Input:
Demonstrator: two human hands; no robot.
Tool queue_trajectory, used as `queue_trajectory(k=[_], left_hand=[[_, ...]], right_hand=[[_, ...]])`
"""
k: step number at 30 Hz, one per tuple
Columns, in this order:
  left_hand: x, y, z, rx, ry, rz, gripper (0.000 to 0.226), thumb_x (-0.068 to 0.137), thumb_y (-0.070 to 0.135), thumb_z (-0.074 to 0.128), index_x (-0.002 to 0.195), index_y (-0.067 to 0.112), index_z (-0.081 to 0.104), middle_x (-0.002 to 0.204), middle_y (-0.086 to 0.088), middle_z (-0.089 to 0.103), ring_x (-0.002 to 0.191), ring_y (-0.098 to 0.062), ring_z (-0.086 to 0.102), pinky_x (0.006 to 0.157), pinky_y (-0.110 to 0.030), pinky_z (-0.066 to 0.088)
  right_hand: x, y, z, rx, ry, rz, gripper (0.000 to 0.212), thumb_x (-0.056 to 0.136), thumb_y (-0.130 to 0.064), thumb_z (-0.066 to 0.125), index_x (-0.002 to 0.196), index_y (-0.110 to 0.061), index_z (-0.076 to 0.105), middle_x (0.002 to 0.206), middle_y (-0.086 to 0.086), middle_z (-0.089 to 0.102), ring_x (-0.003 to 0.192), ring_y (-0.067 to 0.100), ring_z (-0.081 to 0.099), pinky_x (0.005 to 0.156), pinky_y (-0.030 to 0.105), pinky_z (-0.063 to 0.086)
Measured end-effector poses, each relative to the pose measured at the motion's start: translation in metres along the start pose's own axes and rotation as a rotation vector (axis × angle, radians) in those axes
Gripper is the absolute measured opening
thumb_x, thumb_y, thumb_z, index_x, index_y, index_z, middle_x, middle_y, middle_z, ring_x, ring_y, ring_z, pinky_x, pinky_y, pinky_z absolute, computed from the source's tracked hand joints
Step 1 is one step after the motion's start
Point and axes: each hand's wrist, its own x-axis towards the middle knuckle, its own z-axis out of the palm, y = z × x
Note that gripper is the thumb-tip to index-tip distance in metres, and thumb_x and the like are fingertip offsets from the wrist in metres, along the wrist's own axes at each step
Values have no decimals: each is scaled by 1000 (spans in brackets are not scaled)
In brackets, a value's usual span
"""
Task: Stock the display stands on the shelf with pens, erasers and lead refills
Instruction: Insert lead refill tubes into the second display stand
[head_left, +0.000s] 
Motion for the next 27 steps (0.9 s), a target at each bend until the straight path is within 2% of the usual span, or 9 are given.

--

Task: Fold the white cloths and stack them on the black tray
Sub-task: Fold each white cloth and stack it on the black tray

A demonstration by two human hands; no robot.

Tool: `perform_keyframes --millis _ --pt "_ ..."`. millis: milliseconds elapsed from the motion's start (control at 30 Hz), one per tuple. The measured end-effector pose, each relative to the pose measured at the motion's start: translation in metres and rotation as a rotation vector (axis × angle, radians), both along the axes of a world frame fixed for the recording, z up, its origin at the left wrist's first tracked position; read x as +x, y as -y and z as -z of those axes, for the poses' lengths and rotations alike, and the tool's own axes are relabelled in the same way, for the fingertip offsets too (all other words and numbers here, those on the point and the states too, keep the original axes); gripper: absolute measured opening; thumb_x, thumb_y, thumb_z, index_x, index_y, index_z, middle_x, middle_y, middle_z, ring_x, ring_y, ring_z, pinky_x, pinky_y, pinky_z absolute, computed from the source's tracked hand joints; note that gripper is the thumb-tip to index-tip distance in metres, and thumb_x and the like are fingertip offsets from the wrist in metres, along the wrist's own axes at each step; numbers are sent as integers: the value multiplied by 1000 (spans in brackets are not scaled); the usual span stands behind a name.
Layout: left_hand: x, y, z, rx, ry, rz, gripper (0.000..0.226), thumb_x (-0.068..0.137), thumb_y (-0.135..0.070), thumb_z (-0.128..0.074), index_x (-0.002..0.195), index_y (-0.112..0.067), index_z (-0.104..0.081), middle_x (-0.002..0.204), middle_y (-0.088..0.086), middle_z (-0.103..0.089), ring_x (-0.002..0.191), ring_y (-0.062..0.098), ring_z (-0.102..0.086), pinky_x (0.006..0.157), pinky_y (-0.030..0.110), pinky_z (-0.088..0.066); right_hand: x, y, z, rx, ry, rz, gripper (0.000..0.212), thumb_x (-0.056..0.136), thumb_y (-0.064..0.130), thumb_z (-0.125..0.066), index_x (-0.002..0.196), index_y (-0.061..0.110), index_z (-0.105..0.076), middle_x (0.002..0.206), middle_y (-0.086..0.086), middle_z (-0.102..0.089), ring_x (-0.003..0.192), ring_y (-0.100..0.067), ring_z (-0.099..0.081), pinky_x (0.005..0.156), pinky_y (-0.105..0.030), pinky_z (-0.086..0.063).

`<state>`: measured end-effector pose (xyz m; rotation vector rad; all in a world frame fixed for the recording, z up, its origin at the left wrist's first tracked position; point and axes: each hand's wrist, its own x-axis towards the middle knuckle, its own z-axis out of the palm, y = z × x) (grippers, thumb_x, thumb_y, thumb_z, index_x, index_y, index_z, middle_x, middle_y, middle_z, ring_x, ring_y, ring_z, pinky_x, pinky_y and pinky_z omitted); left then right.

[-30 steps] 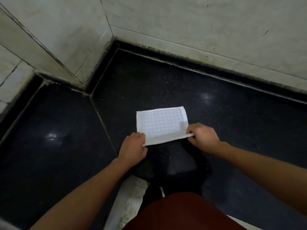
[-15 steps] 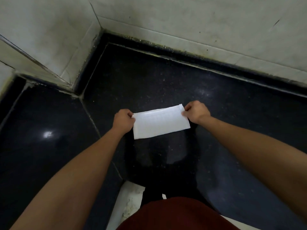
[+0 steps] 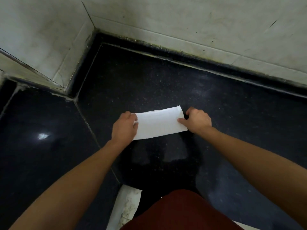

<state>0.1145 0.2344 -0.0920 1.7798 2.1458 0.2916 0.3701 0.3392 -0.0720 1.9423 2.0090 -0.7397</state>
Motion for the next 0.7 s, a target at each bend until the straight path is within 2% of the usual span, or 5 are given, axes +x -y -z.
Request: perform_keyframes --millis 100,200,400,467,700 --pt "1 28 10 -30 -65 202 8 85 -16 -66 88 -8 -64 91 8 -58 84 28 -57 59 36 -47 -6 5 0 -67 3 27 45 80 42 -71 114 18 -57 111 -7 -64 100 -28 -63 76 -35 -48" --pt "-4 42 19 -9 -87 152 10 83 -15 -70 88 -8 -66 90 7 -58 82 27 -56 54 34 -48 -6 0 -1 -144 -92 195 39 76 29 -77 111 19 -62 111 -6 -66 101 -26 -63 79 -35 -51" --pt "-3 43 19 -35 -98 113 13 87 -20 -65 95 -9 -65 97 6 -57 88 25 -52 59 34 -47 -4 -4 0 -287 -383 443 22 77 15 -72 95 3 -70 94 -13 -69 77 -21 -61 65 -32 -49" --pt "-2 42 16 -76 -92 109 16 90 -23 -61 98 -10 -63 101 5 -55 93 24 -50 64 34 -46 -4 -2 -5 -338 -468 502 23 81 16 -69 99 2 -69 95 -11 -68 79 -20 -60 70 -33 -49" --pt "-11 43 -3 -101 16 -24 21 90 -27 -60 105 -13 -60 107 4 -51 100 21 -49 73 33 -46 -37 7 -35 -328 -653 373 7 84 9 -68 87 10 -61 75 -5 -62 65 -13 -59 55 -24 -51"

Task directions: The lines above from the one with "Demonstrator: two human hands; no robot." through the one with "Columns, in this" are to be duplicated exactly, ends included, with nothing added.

Response area:
Demonstrator: two human hands; no robot.
Tool queue_trajectory, used as `queue_trajectory(k=[_], left_hand=[[_, ...]], right_hand=[[_, ...]])`
"""
k: step number at 30 Hz, one per tuple
Columns, in this order:

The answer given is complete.